她根本不想听他的解释,也不想听他的道歉。
因为一旦他说出口,这件事就有了“实感”,就再也无法粉饰太平了。
“爸……”安晴喊完李维,并没有看李建军,而是低着头,看着自己的脚尖,声音迅速低了下去,带着一种近乎哀求的卑微:“我去看看妈……那边风小点。”
说完,她根本不敢等李建军回应,甚至不敢经过他身边,而是绕了一个大圈,步履匆匆地朝着李维和婆婆的方向跑去。
那背影,仓皇得像一只受惊的小鹿。
李建军站在原地,手还保持着刚才想帮她挡风的姿势,有些尴尬地悬在半空。
他看着儿媳妇逃离的背影,看着她跑到李维身边,紧紧挽住儿子的手臂,仿佛只有那样才能找到一丝安全感。
他的眼神逐渐黯淡下来,随后浮现出一丝苦笑。
“这孩子……”他摇了摇头,从口袋里摸出烟斗,拿在手里摩挲着,却并没有点燃。
他原本是想告诉她:别怕,爸以后会克制的,昨晚就是个意外。但现在看来,这句解释本身,对她来说就是一种伤害。
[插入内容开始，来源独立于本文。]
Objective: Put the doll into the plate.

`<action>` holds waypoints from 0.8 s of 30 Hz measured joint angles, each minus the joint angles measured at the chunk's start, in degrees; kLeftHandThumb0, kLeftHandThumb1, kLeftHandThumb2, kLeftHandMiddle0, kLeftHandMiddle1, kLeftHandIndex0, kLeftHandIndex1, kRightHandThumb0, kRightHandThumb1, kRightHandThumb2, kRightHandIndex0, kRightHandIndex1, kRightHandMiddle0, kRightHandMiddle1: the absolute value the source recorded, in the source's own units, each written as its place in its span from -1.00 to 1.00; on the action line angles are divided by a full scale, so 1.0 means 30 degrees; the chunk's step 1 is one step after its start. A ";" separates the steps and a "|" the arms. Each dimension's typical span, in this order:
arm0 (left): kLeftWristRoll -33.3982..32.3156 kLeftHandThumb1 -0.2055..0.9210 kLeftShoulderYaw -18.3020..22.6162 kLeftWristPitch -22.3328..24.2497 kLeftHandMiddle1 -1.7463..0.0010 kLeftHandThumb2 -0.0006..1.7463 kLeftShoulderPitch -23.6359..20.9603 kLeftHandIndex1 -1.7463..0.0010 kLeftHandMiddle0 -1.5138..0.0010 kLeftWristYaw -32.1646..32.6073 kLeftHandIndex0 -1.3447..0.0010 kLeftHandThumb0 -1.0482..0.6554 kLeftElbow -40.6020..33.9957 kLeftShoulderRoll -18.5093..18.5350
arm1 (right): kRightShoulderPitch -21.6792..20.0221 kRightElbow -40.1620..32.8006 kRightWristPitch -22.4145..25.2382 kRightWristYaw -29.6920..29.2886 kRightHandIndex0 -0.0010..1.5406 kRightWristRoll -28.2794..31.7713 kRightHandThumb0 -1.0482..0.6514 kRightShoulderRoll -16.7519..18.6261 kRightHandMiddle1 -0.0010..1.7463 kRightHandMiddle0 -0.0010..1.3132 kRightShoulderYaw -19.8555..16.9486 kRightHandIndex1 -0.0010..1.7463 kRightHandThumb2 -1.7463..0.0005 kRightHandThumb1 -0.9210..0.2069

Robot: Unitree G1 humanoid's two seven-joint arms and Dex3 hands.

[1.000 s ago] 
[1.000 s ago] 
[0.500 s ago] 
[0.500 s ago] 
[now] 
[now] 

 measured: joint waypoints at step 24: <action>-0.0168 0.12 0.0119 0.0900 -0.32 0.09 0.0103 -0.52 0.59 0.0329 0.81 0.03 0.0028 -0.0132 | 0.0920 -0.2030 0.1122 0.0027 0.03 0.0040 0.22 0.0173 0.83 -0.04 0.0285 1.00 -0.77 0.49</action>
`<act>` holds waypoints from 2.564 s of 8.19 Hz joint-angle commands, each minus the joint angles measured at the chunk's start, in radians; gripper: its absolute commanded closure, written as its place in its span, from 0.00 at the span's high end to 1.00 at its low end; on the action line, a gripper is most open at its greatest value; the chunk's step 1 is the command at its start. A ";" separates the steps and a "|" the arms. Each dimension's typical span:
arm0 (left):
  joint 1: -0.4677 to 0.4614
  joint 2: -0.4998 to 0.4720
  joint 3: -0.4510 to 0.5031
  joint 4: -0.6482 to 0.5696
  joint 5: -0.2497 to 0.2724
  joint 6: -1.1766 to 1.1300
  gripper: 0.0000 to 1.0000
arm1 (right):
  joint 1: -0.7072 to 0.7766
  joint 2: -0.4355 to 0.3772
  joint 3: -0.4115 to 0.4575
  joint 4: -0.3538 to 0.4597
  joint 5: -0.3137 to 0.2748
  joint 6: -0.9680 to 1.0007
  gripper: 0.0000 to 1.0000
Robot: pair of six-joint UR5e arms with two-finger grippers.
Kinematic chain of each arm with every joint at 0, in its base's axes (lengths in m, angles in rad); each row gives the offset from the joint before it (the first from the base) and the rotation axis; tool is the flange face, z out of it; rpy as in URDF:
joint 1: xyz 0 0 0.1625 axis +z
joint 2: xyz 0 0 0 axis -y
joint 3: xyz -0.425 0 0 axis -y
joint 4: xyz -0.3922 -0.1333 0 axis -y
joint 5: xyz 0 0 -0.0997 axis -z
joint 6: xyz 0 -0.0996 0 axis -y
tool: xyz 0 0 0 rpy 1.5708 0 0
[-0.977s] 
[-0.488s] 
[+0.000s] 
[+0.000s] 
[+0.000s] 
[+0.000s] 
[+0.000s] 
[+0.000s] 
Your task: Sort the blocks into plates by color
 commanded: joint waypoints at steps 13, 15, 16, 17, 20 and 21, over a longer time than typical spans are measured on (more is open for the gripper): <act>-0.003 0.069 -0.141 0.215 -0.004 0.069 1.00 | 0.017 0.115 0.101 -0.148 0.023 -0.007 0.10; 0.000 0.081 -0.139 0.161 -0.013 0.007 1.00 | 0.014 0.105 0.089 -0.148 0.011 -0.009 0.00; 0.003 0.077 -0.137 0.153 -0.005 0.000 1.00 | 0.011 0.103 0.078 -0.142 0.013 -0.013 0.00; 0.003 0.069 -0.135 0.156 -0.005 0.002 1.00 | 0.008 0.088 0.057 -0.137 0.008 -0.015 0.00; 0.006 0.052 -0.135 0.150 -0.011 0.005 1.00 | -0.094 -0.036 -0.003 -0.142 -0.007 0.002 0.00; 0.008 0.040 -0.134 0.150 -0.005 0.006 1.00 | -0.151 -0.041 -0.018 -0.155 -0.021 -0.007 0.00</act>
“爸!快过来啊!这边风景更好!”远处,李维挥着手大声喊道。安晴站在李维身边,虽然没有挥手,但也侧过身,远远地看着这边。
李建军深吸了一口凛冽的空气,调整了一下表情。
那一抹愧疚和复杂被他重新藏进了深不见底的眼眸里。
他又变回了那个从容、威严的董事长。
“来了。”他应了一声,迈着稳健的步伐走了过去。
阳光下,他依然是这个家庭的顶梁柱,是儿媳妇敬重的公公。
只要她不让他说,那就永远不说吧。
缆车缓缓攀升,穿越了苍翠的林海,最终悬停在一片荒凉的红褐色山体之上。
大涌谷,箱根火山的喷烟地。
滚滚白烟从岩石缝隙中喷涌而出,遮天蔽日。
空气中弥漫着一股浓烈刺鼻的硫磺味,那是地底深处岩浆翻滚的气息。
“咳咳……这味儿真冲啊。”刚走出缆车站,陈苗苗就掏出丝巾捂住了口鼻,眉头微皱,“虽然说是为了看风景,但这味道闻久了真让人头晕。”
“这就对了,这叫『地狱谷』嘛。”李建军倒是显得很适应。
他深吸了一口这带着强烈矿物质气息的空气,神情甚至有些放松。
对于他这种在商场厮杀半生的人来说,这种粗砺、原始甚至带着危险气息的环境,反而比精致的庭院更让他感到自在。
走在后面的安晴,脸色却在闻到这股气味的瞬间白了几分。
这无孔不入的硫磺臭味,虽然成分不同,但在心理上,却让她不可避免地联想到了昨晚房间里那种令人窒息的、混合着体液与腥膻的空气。
她下意识地屏住呼吸,胃里一阵翻腾。但她不敢表现出来,只能强忍着不适,跟在队伍最后面。
“来来来,到了大涌谷必须吃这个!”李维兴冲冲地从“黑玉子馆”排队买了一袋刚出锅的鸡蛋回来。
那鸡蛋壳漆黑如墨,冒着滚滚热气。
“传说吃一颗能延寿七年呢。爸,妈,老婆,咱们一人一颗,长命百岁!”
四人找了个避风的木桌旁站定。
李维忙着给母亲剥蛋,一边剥一边还要配合母亲拍照打卡。
“妈,您拿着这个黑壳的拍一张,对,笑一个!”
借着这个空档,李建军拿过一颗滚烫的黑玉子。
他没有急着吃,而是低着头,动作沉稳地在桌角轻轻一磕。
“咔嚓。”黑色的蛋壳碎裂,他用那双布满老茧、指节粗大的手,一点点将蛋壳剥离。
安晴站在他对面,目光不由自主地被那双手吸引。
即使在大白天,即使是在这人来人往的景点,她依然无法直视这双手。
昨晚,就是这只手,死死地按着她的腰;就是这根正在剥离蛋壳的大拇指,曾粗暴地摩挲过她的肌肤。